Polling climate in Europe
European Perceptions of Climate Change, the March 2017 report of a public opinion survey conducted in June 2016 in France, Germany, Norway, and the United Kingdom, offers (PDF) information about the attitudes toward the reality of, the causes behind, and the scientific consensus about climate change in those countries.
Asked, "As far as you know, do you think the world's climate is changing or not," 92% of French respondents, 83% of German respondents, 93% of Norwegian respondents, and 86% of British respondents answered yes; 6%, 16%, 4%, and 12% answered no; and 2%, 1%, 3%, and 2% indicated that they didn't know.
Asked, "Thinking about the causes of climate change, which, if any, of the following best describes your opinion," 55% of French respondents, 49% of German respondents, 34% of Norwegian respondents, and 43% of British respondents said that it was mainly or completely caused by human activity; 36%, 34%, 57%, and 41% said that it was partly caused by natural processes and partly caused by human activity; 8%, 9%, 9%, and 11% said that it was mainly or entirely caused by natural processes; and 1%, 6%, less than 1%, and 2% said that there was no such thing as climate change.
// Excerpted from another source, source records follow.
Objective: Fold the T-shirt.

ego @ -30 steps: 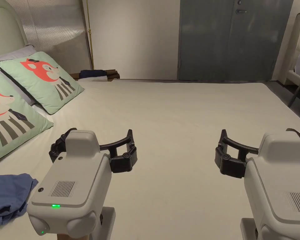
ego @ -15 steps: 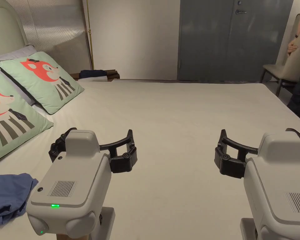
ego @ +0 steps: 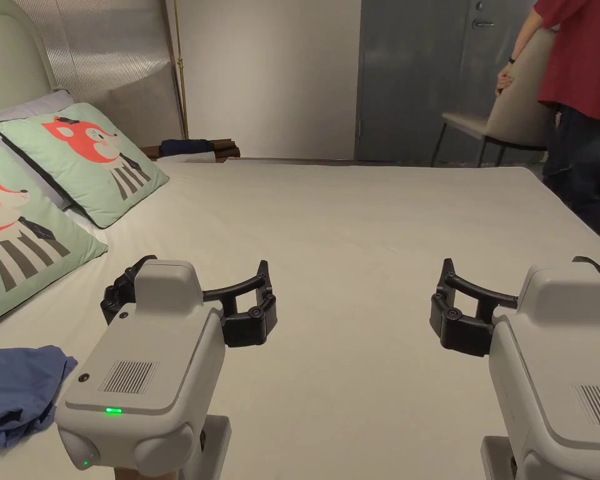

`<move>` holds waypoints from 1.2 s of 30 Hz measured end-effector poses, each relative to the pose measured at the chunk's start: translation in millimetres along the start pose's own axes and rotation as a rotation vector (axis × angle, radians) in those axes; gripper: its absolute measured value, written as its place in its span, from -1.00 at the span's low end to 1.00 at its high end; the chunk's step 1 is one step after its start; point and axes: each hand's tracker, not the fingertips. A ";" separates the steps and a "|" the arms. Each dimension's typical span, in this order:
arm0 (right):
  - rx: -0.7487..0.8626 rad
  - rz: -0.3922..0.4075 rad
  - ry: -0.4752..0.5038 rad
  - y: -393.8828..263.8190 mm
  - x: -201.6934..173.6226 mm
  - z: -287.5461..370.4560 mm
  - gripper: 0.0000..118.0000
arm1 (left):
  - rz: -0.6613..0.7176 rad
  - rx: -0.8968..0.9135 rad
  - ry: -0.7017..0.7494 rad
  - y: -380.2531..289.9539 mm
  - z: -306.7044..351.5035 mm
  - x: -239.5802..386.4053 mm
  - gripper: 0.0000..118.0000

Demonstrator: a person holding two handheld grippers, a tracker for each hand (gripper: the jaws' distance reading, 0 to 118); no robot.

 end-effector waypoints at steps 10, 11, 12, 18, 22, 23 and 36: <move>0.000 -0.001 0.000 0.2 0.0 1.0 0.90 | -0.003 -0.005 -0.003 -0.1 0.4 0.6 0.97; 0.001 0.000 0.001 0.2 0.0 1.0 0.90 | -0.004 -0.006 -0.003 0.2 0.7 1.0 0.96; 0.001 -0.001 0.000 0.4 0.1 1.0 0.90 | -0.005 -0.004 -0.005 0.3 1.0 1.2 0.96; 0.003 -0.001 0.000 0.9 0.2 1.3 0.90 | -0.007 -0.006 -0.008 0.3 1.0 1.6 0.96; 0.005 0.000 0.000 1.6 -0.1 1.8 0.90 | -0.002 -0.003 -0.010 1.3 1.6 1.2 0.97; 0.007 0.000 0.000 1.9 -0.1 2.1 0.90 | -0.003 -0.001 -0.011 1.6 2.0 1.2 0.96; 0.007 -0.004 -0.004 2.6 0.1 2.9 0.90 | -0.001 -0.002 -0.008 2.0 3.2 -0.4 0.97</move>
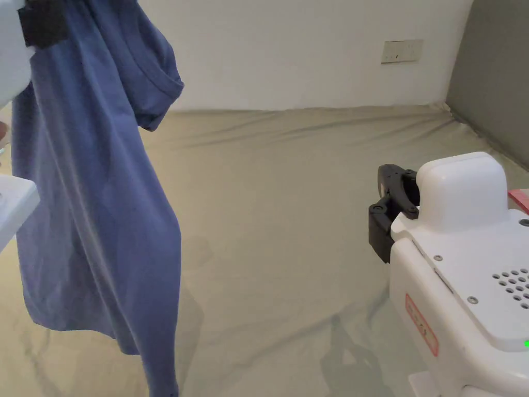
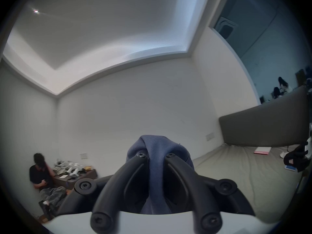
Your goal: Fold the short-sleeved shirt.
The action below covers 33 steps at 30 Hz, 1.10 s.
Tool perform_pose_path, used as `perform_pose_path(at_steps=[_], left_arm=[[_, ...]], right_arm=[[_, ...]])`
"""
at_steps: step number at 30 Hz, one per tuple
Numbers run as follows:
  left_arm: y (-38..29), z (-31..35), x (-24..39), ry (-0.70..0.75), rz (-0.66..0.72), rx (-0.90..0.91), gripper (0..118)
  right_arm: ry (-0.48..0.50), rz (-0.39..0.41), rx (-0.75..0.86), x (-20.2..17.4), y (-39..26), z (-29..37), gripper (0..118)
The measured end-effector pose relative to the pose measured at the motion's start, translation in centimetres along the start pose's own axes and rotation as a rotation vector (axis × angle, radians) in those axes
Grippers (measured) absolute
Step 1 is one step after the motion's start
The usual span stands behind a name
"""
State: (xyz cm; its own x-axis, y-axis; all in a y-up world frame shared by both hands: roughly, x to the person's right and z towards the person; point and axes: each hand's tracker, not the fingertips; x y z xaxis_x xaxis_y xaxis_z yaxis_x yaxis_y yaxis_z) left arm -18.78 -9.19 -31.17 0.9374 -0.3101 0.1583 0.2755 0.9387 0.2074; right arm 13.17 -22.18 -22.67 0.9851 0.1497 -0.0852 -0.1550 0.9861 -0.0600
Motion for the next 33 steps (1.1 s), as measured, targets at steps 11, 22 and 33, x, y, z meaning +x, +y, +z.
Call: perform_pose_path(at_steps=[11,22,33], left_arm=[[-16.8,-16.2,19.0,-0.352,-0.055,-0.398,11],[-37.2,-19.8,32.4,-0.436,-0.063,-0.952,62],[-26.0,-13.2,20.0,-0.262,0.196,-0.632,116]], right_arm=[[-0.131,-0.02,-0.134,6.7,-5.3,-2.4,1],[-0.165,-0.016,-0.279,10.4,-10.5,-6.4,1],[-0.105,0.054,-0.249,8.3,-7.9,-6.3,1]])
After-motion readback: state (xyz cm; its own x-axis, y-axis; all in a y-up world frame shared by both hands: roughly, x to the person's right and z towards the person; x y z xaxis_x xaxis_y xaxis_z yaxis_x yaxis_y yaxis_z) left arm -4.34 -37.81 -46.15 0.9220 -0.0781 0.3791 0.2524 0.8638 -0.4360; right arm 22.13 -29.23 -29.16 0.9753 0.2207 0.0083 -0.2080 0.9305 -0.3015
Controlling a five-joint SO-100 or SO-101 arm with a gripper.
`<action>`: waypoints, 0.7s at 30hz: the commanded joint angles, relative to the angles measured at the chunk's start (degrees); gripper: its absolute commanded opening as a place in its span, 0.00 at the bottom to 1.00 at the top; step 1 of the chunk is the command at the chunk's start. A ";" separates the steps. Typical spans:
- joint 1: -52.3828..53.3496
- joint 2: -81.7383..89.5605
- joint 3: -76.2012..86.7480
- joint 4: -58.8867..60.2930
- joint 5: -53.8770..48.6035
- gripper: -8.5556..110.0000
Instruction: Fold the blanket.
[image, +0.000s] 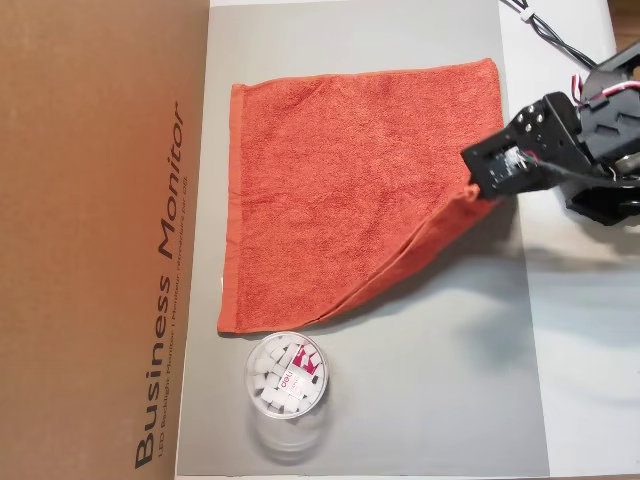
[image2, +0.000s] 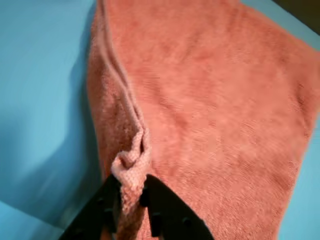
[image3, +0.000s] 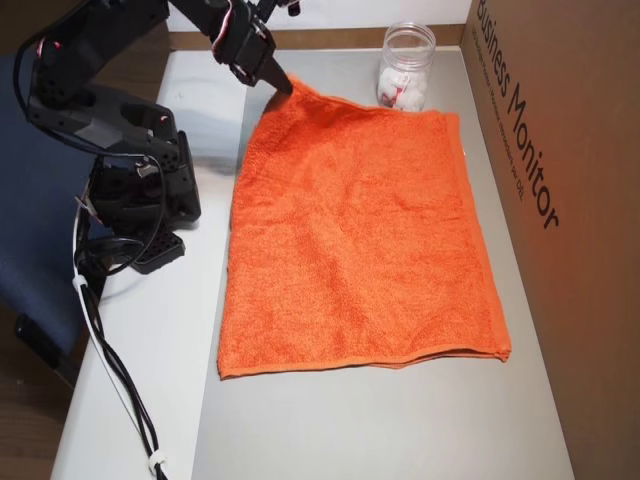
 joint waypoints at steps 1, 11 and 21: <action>5.27 -2.02 -5.19 -0.53 0.62 0.07; 16.87 -9.32 -13.80 -2.37 0.62 0.07; 21.36 -19.69 -20.48 -16.44 -0.35 0.07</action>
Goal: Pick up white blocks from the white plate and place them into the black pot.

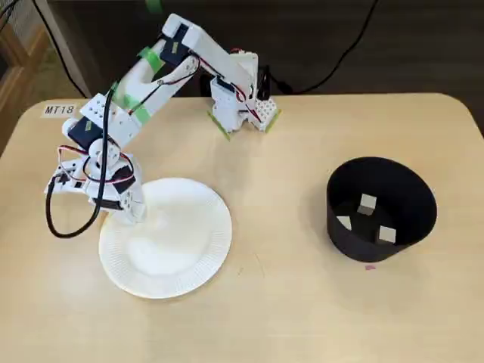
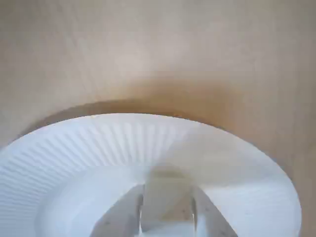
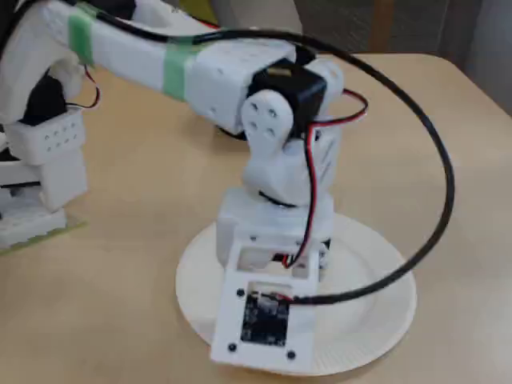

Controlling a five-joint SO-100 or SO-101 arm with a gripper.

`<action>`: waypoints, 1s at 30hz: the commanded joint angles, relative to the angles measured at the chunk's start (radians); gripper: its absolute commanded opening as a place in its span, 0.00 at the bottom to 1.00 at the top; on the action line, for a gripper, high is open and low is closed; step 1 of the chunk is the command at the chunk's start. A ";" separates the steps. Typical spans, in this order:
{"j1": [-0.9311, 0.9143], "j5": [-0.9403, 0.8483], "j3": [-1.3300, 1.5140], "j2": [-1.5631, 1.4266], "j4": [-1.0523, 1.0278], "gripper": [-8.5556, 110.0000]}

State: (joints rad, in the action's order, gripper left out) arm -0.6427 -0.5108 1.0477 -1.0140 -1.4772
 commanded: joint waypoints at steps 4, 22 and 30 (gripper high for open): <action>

Asked, "To the best of your knowledge, what proportion of scientists agree that climate change is happening and that humans are largely causing it," 33% of French respondents, 24% of German respondents, 35% of Norwegian respondents, and 30% of British respondents correctly answered that the vast majority of scientists (80% or more) agree.
Conducted by Ipsos Mori, the survey polled 1010 French, 1001 German, 1004 Norwegian, and 1033 British respondents; Norwegian respondents were interviewed by telephone and the other respondents face-to-face. The data were weighted to ensure representative samples. The reported results for national samples are accurate to within 2-3%.